Our perspective is simply that sequences sit in repertoires, and that it’s most powerful to understand them in this way. We can use characteristics of the entire repertoire to tell us about each individual sequence. As a simple example, if we have a large repertoire sample and only one sequence is inferred to use a given germline V gene, that inference is probably incorrect: it would be very improbable for there to be only one rearranged receptor sequence using that gene. Most modern applications of immune receptor computational tools are to an entire sample at a time or more, so leveraging properties of the whole repertoires can be useful in practice.
So, if we are going to be testing methods that use whole-repertoire information to say something about each individual sequence, we need to be simulating whole repertoires. Because the result of such a simulation is a function of all of the sequences in the sample, it becomes difficult to disentangle the contribution to accuracy of each allele in the simulated repertoire. For example, simulating using two similar alleles will make for a more difficult problem than simulating from two very different ones. If we want to score a per-allele performance, do we do so in a simulated repertoire with other such “distracting” alleles or not?
There is also a more practical reason: at the end of the day people are going to want one or a few numbers summarizing performance. If we score performance on each allele individually, that’s hundreds of V alleles, but then we will need to test those in combination with the various D and J alleles. The number of combinations is quite large (of course, that’s the point ) and too much for us to really digest. This motivates summaries across all these trials. I would argue that the most natural summary would be an average performance weighted by the frequency of occurrence of the various alleles, and we are back to looking at the allele frequency again! By simulating from repertoires with these weights built in we don’t have to try all combinations or do any such post-summarization-- it comes for free.
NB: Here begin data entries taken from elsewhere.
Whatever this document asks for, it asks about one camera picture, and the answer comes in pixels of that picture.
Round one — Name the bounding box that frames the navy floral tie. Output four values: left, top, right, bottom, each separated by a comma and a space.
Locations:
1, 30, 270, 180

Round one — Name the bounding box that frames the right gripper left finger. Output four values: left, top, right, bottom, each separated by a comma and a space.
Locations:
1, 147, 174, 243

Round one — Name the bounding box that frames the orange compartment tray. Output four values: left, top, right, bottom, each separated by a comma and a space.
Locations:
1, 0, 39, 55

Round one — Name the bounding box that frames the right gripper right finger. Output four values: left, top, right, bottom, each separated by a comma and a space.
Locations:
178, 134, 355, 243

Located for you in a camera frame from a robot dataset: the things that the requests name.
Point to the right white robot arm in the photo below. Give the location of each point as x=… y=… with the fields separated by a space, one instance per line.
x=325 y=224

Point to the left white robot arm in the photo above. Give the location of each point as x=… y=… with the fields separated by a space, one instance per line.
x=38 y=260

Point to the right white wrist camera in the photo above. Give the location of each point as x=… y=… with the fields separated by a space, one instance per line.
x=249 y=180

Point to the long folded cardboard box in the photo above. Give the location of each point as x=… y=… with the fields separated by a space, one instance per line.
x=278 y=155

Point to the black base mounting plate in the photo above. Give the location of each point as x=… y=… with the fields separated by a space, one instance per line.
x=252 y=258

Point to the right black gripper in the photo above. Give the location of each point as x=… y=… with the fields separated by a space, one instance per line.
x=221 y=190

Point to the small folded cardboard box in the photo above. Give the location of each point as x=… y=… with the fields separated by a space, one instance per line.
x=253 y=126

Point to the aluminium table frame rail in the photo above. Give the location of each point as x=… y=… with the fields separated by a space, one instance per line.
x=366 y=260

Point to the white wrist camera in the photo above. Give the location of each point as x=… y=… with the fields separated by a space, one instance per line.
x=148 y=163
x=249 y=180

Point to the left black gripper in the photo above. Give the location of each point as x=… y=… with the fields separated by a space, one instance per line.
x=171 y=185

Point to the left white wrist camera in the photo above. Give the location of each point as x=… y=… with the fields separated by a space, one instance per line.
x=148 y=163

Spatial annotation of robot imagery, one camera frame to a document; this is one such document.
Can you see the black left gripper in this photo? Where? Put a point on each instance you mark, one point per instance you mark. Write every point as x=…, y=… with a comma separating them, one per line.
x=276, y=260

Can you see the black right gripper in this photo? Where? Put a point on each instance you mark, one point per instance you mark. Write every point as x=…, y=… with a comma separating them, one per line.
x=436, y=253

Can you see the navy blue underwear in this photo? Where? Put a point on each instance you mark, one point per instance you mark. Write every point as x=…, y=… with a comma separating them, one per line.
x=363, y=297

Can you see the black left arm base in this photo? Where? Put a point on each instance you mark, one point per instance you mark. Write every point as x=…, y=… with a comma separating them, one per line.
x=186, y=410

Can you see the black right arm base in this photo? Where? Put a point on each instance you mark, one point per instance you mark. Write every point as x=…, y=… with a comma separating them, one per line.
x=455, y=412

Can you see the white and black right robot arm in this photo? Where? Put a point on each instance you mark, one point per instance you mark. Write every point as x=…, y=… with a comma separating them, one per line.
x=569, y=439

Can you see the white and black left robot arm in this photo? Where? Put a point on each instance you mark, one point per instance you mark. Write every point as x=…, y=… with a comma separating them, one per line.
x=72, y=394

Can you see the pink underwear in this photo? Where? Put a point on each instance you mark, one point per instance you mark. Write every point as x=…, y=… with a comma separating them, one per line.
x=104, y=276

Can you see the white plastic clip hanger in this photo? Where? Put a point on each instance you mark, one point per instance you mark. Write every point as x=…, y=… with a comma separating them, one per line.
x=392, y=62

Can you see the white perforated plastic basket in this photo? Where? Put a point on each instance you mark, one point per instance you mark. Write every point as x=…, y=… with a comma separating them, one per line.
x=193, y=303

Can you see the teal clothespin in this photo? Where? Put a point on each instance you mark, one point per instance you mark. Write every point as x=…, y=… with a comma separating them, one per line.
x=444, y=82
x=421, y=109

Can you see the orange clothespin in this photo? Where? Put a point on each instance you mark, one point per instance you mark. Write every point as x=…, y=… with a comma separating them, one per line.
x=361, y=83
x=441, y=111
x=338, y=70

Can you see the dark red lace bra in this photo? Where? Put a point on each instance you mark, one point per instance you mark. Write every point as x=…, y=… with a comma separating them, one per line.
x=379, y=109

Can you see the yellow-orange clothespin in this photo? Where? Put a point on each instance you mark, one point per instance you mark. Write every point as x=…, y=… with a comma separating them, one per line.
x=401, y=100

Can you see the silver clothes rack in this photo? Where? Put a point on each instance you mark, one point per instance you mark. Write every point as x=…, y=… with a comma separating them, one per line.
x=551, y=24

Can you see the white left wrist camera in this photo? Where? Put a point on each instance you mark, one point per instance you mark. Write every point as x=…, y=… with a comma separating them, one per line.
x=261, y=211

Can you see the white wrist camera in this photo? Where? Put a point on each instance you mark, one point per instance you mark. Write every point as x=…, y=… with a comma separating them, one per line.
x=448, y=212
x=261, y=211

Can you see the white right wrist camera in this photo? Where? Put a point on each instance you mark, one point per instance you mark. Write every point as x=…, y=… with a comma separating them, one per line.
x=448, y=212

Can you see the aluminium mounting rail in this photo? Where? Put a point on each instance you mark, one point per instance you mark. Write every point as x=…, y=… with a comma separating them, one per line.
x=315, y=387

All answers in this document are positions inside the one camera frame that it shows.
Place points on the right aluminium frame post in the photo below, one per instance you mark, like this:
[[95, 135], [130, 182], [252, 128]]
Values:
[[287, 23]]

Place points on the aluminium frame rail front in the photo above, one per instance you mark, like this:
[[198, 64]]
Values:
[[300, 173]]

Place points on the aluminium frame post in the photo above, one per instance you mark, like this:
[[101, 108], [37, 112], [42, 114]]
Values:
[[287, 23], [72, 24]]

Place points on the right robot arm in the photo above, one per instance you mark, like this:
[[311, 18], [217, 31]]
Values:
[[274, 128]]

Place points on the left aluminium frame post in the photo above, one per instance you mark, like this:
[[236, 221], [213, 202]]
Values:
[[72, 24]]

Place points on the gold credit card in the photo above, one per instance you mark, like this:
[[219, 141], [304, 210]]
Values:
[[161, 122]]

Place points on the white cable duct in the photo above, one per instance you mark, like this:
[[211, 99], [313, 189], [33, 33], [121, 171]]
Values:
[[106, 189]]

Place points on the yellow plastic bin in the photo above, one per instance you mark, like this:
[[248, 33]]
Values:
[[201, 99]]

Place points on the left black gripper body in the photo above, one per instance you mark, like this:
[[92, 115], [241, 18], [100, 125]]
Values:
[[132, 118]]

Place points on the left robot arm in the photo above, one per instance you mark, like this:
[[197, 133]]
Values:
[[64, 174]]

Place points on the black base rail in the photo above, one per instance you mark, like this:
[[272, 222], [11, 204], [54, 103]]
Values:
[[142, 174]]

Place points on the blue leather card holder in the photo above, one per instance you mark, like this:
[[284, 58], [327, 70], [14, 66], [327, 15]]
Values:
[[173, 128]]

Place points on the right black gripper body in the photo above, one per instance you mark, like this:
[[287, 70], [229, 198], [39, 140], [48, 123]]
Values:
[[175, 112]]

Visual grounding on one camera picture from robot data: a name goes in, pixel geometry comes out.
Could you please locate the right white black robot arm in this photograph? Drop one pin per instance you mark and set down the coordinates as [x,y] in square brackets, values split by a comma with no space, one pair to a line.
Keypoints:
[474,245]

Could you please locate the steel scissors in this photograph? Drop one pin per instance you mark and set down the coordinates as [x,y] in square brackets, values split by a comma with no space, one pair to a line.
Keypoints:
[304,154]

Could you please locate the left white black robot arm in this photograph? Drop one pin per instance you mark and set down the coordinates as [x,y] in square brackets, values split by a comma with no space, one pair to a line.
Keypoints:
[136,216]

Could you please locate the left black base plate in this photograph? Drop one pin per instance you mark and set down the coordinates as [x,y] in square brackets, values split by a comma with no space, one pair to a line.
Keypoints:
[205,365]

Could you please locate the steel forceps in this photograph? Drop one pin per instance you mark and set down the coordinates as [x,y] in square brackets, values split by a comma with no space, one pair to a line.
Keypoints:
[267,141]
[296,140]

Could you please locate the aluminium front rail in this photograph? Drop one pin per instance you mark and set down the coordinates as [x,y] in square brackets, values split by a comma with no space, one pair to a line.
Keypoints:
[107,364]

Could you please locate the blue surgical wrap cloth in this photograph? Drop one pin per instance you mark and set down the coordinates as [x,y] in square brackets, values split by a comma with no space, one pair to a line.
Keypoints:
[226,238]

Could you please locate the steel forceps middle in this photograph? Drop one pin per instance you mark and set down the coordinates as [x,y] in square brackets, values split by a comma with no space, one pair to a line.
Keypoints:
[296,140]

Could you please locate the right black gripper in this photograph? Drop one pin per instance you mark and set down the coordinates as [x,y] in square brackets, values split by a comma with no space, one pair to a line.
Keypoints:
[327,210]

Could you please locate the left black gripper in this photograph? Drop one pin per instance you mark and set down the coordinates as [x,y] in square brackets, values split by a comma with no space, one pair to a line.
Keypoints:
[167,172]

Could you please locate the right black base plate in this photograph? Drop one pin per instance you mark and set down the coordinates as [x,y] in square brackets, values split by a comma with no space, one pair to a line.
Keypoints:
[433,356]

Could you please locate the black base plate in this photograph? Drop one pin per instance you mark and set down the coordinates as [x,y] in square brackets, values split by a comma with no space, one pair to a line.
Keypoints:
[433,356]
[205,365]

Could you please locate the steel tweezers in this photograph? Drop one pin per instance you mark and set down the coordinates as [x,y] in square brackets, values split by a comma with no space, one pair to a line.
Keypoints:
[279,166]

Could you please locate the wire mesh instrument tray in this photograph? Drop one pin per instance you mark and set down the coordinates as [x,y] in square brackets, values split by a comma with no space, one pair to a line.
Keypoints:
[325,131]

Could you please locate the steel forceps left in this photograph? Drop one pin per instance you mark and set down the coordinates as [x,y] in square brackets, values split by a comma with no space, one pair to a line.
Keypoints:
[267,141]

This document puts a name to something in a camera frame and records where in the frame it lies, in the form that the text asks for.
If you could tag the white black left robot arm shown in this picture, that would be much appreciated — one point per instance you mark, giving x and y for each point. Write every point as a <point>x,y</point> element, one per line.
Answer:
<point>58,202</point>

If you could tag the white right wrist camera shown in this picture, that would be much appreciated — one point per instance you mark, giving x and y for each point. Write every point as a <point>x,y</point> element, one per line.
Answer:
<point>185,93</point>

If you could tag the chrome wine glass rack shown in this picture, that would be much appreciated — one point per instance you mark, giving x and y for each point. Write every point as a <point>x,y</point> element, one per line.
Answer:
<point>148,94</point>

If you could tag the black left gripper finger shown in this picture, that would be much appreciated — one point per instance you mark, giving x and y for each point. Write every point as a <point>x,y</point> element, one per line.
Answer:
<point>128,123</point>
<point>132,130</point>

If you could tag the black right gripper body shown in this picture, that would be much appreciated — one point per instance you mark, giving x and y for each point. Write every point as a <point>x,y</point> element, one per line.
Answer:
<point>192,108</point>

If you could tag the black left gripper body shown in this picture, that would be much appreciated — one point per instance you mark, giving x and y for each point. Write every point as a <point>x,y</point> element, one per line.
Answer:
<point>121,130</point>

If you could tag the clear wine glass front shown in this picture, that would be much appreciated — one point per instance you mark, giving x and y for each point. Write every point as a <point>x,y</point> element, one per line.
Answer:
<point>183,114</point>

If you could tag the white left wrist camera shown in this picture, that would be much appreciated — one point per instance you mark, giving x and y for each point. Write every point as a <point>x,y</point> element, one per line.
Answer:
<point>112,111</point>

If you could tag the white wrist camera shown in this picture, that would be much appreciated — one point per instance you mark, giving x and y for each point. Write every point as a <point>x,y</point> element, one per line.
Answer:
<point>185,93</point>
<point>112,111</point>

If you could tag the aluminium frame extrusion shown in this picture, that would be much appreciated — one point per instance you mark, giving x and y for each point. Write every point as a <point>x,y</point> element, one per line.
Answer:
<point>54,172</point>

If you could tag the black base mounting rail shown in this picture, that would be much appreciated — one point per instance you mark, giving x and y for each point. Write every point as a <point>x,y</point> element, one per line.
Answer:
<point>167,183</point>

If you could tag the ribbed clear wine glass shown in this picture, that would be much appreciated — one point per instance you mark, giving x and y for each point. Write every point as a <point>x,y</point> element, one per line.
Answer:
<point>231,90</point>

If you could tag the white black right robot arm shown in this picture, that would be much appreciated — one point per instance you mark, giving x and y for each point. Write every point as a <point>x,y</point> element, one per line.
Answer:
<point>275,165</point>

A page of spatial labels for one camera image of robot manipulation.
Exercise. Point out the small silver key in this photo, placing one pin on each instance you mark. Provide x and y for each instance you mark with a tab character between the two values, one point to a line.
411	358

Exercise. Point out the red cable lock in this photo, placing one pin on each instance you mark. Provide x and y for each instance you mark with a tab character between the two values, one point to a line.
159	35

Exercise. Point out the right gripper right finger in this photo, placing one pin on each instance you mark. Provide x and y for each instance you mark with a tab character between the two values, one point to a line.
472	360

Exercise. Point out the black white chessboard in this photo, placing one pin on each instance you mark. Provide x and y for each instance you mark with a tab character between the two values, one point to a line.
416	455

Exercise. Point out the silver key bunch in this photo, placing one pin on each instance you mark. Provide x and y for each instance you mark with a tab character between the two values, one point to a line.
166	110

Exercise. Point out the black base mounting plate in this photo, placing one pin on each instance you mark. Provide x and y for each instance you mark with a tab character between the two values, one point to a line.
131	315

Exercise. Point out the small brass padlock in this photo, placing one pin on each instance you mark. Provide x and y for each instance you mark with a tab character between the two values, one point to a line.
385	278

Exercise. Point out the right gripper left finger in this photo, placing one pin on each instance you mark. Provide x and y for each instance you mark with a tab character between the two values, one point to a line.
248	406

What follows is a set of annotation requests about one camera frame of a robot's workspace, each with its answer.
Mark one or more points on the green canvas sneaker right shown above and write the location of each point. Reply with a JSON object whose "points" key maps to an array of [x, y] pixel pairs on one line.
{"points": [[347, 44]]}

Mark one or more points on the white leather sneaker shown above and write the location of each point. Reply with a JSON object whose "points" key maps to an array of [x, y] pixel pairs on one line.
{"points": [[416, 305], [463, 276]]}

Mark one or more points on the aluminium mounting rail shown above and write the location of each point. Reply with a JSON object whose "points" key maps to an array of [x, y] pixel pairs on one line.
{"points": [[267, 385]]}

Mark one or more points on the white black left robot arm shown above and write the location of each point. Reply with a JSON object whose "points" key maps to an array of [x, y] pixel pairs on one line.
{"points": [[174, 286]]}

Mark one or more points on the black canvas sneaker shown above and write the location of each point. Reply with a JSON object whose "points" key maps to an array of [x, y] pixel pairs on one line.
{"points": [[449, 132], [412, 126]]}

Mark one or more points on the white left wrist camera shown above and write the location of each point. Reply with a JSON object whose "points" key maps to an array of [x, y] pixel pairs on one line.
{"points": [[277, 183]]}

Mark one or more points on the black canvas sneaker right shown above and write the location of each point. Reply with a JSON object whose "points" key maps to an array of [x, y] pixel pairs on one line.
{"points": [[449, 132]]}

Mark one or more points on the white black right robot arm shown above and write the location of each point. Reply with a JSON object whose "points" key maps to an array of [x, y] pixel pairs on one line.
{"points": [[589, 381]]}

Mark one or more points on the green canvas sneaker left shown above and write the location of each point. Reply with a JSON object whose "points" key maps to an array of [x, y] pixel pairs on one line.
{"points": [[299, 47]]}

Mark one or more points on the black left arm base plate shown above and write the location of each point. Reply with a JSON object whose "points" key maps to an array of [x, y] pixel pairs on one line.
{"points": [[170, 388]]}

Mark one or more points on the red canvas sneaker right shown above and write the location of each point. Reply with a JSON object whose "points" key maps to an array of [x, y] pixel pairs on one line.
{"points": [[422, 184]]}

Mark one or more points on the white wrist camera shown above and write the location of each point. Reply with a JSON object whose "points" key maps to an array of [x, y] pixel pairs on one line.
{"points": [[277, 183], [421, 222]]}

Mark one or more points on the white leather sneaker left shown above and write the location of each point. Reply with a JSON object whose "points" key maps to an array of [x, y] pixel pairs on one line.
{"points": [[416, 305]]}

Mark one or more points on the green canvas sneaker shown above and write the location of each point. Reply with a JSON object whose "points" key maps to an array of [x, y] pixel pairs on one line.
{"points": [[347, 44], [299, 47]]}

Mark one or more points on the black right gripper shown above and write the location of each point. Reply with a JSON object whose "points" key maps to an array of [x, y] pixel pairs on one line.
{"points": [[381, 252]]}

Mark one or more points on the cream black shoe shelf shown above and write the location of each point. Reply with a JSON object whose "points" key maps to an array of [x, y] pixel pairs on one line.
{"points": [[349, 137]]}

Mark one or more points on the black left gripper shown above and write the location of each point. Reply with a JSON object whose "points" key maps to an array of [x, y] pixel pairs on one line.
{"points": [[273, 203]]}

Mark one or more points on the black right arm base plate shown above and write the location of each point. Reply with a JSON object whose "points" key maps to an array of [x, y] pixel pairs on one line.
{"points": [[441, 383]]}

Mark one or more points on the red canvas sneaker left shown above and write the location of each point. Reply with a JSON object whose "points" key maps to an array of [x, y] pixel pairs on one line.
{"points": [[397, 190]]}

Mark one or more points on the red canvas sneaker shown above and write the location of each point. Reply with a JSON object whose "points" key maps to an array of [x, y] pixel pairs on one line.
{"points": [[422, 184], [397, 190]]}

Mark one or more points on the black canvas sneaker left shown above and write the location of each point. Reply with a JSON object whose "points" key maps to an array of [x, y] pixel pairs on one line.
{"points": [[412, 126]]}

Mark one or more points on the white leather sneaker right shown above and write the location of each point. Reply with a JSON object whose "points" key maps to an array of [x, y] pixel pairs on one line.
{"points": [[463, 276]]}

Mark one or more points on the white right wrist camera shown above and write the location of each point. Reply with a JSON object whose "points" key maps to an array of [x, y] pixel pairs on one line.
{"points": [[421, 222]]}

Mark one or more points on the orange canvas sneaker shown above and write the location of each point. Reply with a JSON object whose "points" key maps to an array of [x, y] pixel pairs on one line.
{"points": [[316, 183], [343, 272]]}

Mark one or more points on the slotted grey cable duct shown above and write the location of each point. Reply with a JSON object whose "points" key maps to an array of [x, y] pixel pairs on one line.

It is true that there aren’t many individuals that have been genotyped by direct sequencing of their unrearranged germline genes. However, there are now many tools that can be used to infer genotypes directly from rearranged sequences. Although these tools are not perfect, I think that we can all agree that a whole-repertoire simulation based on germline inference using these tools is going to be a lot more realistic than simulating a repertoire using all of the alleles in IMGT together. No single individual has ever had all of these alleles.
Thanks for thinking about this with me. Any other voices out there? @javh, @a.collins, @laserson?